EXERCISE DESCRIPTION:
Search the listing below for "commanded". Copy each matching line.

DATASET EXTRACT:
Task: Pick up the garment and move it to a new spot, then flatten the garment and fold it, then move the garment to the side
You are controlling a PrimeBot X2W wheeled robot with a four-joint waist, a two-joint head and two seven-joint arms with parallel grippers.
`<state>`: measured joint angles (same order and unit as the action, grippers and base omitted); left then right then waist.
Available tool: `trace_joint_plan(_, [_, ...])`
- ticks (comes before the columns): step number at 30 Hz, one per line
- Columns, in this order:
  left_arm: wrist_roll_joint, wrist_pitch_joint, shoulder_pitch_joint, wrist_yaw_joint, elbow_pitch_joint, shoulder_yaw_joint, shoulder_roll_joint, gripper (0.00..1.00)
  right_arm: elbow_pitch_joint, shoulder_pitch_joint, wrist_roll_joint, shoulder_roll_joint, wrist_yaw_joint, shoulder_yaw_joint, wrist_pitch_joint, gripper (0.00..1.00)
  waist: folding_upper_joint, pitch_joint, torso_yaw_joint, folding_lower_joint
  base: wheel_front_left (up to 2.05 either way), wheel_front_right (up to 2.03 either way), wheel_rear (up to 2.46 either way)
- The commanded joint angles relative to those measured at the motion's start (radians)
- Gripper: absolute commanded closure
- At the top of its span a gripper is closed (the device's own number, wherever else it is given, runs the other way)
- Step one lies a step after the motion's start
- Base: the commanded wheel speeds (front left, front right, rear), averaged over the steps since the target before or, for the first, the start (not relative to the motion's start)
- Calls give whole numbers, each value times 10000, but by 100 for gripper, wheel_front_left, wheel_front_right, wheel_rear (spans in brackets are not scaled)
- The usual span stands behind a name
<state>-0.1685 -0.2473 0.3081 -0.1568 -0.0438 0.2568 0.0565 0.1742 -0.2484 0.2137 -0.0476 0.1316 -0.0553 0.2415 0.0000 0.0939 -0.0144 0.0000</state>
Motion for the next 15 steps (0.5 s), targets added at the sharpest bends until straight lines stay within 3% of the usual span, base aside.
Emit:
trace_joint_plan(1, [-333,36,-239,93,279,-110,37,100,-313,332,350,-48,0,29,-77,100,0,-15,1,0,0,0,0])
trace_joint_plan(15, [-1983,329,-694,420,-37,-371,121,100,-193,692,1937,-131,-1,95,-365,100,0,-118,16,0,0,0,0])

RESPONSE TO THE TASK:
- The commanded joint angles relative to those measured at the motion's start (radians)
- Gripper: absolute commanded closure
- Base: the commanded wheel speeds (front left, front right, rear), averaged over the steps since the target before or, for the first, the start (not relative to the motion's start)

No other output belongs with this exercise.